There was no evidence that LFC or Connor had physical possession of Jeremy or imposed restrictions on his liberty. Originally, Jeremy lived in the home of his choice. Thereafter, for two weeks, LFC allowed him to live in the shelter home of the Stones which enabled Jeremy to go to his home school. Although this may have been a shelter home that pursuant to § 5512(a) could be used for a child taken into custody, there is no evidence it was being used for that purpose in this case. Jeremy resided there voluntarily while Connor kept unsuccessfully trying to persuade him to return home.
Plaintiffs argue that Connor should have returned Jeremy to his home against his will. They also complain that Connor acted improperly in discontinuing services after Jeremy's time at the Stone shelter came to an end without ensuring his safety. Thus, although they claim that Connor and LFC had custody as part of the argument that defendants violated the statute, the nucleus of their substantive claim is that defendants failed to take custody of Jeremy and perform the acts they wanted. As we discussed above, defendants had no legal right to take custody of Jeremy without the intervention of a law enforcement officer. Their failure to act as plaintiffs demand shows that Connor and LFC never had custody in the first instance.
Even if we could agree that plaintiffs showed that defendants violated the statutes, we cannot agree that this violation is negligence per se. Proof of violation of a safety statute or regulation creates a prima facie case of negligence. See Bacon v. Lascelles, 165 Vt. 214, 222, 678 A.2d 902, 907 (1996). The statutes or regulations that we have held have this effect have directly been concerned with the safety of persons in the position of plaintiff to avoid the kind of harm plaintiff suffered. See id. at 223, 678 A.2d at 907 (fire safety code); Weeks v. Burnor, 132 Vt. 603, 607, 326 A.2d 138, 140 (1974) (rule of the road); Landry v. Hubert, 101 Vt. 111, 113, 141 A. 593, 593 (1928) (same); Wakefield v. Connecticut & Passumpsic Rivers R.R., 37 Vt. 330, 333 (1864) (railroad safety statute); Marzec–Gerrior v. D.C.P. Indus., Inc., 164 Vt. 569, 571, 674 A.2d 1248, 1249 (1995) (occupational safety regulations). In Estate of Kelley v. Moguls, Inc., 160 Vt. 531, 534, 632 A.2d 360, 362 (1993), we adopted Restatement (Second) of Torts § 286 (1965), which defines the elements of a safety statute or regulation that has this effect. The statute or regulation must be intended at least in part:
(a) to protect a class of persons which includes the one whose interest is invaded, and
(b) to protect the particular interest which is invaded, and
(c) to protect that interest against the kind of harm which has resulted, and
(d) to protect that interest against the particular hazard from which the harm results.

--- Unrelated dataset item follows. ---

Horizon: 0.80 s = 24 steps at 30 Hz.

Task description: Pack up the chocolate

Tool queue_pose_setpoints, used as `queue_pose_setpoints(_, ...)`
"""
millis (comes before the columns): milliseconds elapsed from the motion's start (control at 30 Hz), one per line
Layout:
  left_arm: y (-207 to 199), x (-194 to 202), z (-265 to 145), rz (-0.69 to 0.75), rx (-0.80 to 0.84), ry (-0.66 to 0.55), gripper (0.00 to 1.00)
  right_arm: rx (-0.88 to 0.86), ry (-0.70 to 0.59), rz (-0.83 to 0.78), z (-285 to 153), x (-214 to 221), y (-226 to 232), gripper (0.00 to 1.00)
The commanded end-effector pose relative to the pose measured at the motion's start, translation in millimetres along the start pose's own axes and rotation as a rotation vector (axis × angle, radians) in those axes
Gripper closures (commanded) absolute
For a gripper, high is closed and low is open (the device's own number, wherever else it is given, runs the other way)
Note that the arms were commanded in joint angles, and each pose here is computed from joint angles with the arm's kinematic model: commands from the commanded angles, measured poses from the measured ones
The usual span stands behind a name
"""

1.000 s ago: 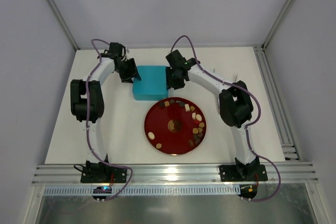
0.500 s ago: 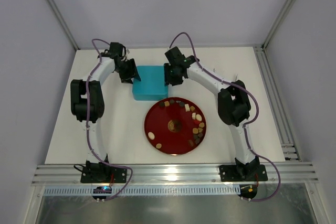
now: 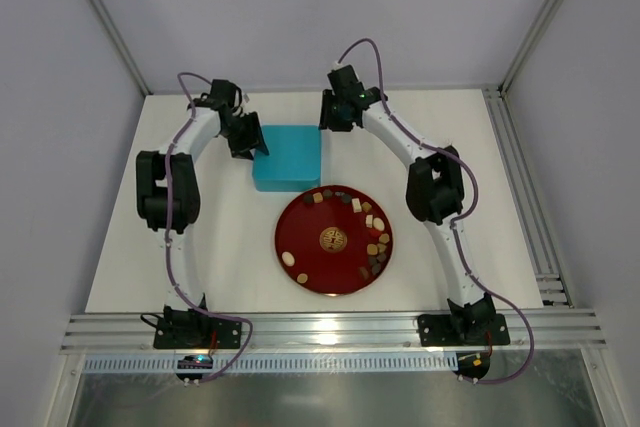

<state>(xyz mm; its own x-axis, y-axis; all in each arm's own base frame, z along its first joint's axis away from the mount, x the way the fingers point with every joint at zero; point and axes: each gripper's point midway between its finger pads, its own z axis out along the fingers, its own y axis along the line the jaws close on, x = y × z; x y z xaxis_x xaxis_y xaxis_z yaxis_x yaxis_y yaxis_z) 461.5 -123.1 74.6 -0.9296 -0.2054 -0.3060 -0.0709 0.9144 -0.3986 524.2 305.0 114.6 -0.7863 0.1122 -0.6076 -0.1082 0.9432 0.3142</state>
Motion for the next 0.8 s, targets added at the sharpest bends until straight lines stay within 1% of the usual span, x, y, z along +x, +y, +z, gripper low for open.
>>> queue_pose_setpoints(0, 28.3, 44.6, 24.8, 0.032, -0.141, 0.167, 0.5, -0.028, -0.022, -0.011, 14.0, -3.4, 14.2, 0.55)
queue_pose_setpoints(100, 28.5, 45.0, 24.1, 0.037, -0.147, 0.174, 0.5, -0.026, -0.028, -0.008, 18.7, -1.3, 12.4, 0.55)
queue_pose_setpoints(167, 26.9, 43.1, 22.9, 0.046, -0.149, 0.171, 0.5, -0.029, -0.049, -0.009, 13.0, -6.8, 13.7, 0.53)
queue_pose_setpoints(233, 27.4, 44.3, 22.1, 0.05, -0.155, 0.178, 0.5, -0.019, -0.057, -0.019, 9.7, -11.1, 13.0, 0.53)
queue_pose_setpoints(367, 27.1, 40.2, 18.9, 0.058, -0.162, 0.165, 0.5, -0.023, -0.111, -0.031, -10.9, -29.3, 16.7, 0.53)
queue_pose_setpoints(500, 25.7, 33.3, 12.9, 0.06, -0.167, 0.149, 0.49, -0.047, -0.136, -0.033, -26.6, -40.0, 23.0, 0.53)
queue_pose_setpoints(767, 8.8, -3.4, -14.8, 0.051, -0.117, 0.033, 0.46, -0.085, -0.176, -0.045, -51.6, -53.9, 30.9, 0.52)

Id.; see also id. § 288. The primary purpose of the Juvenile Procedures Act is to protect the welfare of children. See 33 V.S.A. § 5501(a); In re R.B., 152 Vt. 415, 420, 566 A.2d 1310, 1312 (1989). Only in the broadest sense can the act be said to be a safety statute.
Again, our ability to resolve plaintiffs' argument is limited by the confused state of the pleadings and the vague statement of plaintiffs' claims. Apparently, plaintiffs' position is that if defendants had immediately taken custody of Jeremy in December of 1993 or early January of 1994 and returned him to his parents, Jeremy would have understood that he had no option but to stay with his father and follow his rules. The complaint alleges that as a result of defendants' actions Brian Dalmer “lost the love, society, affection and companionship of Jeremy for a number of years,” had to “expend money on legal and expert fees and court costs” in fighting subsequent SRS interventions after the remaining runaway incidents, suffered “public scorn, ridicule, and severe emotional stress”; and incurred medical and psychiatric bills for therapy for Jeremy. Presumably, these are the items of damage from which we can derive the interests that plaintiff, Brian Dalmer, seeks to protect. Although we have no specification of Jeremy's alleged damages, we assume they are similar.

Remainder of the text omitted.